Exercise goal → Copy out each line below in which the string "camera" appears.
[Data in this exercise]
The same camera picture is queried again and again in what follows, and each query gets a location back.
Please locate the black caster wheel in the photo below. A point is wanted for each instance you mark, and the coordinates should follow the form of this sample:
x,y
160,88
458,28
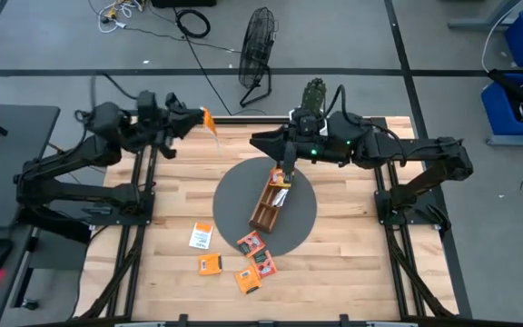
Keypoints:
x,y
30,304

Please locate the green cactus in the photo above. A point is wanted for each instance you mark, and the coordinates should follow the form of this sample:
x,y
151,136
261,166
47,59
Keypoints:
x,y
313,93

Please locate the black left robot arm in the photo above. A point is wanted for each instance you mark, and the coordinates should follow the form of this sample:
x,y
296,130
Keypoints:
x,y
102,120

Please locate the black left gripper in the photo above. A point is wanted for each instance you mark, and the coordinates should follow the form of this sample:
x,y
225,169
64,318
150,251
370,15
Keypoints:
x,y
150,129

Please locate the black folded stand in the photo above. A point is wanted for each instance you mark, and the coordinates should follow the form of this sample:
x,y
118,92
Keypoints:
x,y
509,86

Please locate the grey round woven mat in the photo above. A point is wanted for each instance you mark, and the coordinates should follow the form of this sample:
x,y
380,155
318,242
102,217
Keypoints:
x,y
234,204

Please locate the grey platform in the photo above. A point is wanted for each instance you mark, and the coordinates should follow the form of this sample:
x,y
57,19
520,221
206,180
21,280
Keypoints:
x,y
516,140

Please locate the orange tea packet with barcode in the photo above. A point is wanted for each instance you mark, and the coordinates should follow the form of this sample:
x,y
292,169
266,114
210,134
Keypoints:
x,y
247,280
209,264

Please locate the dark grey desk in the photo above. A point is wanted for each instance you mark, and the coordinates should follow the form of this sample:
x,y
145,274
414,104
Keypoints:
x,y
16,136

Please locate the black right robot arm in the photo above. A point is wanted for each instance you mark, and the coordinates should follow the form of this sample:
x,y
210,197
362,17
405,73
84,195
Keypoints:
x,y
407,150

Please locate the brown wooden tea organizer box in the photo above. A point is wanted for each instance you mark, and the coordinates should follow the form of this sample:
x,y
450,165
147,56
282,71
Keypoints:
x,y
263,218

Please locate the yellow fruit-print tea packet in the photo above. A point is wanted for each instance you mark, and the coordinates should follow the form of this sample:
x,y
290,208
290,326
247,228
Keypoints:
x,y
277,181

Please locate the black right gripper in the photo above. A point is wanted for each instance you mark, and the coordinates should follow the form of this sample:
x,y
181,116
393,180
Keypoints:
x,y
311,141

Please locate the red tea packet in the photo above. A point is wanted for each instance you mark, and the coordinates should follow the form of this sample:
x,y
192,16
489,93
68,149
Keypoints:
x,y
264,264
250,244

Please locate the black floor fan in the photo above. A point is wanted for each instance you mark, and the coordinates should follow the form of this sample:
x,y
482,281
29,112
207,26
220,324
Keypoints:
x,y
257,45

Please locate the black case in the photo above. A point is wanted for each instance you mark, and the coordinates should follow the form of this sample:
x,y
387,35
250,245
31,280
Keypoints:
x,y
184,3

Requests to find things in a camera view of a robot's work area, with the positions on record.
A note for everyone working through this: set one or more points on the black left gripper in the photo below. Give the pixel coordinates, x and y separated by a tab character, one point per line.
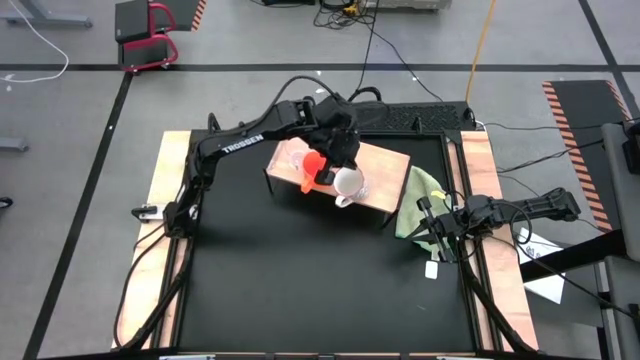
337	135

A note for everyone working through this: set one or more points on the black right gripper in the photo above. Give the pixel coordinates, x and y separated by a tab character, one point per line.
457	220

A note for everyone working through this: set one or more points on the grey patterned white mug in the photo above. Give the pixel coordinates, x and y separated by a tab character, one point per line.
348	182

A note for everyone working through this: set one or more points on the orange plastic mug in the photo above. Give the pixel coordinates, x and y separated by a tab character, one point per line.
312	165

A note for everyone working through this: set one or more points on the clear glass cup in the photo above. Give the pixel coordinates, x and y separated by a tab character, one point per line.
297	160

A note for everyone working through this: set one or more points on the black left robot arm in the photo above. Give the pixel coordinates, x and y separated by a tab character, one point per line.
240	142

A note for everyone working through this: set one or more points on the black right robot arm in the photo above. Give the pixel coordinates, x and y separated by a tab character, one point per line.
545	205

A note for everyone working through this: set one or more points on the light wooden shelf board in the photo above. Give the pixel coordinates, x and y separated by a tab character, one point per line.
385	175

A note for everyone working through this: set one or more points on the black metal shelf leg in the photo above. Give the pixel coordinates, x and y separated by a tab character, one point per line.
404	187
269	184

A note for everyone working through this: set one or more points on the small white tag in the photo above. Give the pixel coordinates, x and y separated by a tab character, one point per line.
[/Data in this exercise]
Result →
The same camera picture is queried again and again in what follows, and each query gets a location back.
Requests to find things in a camera view of a robot's work area, with the positions on record.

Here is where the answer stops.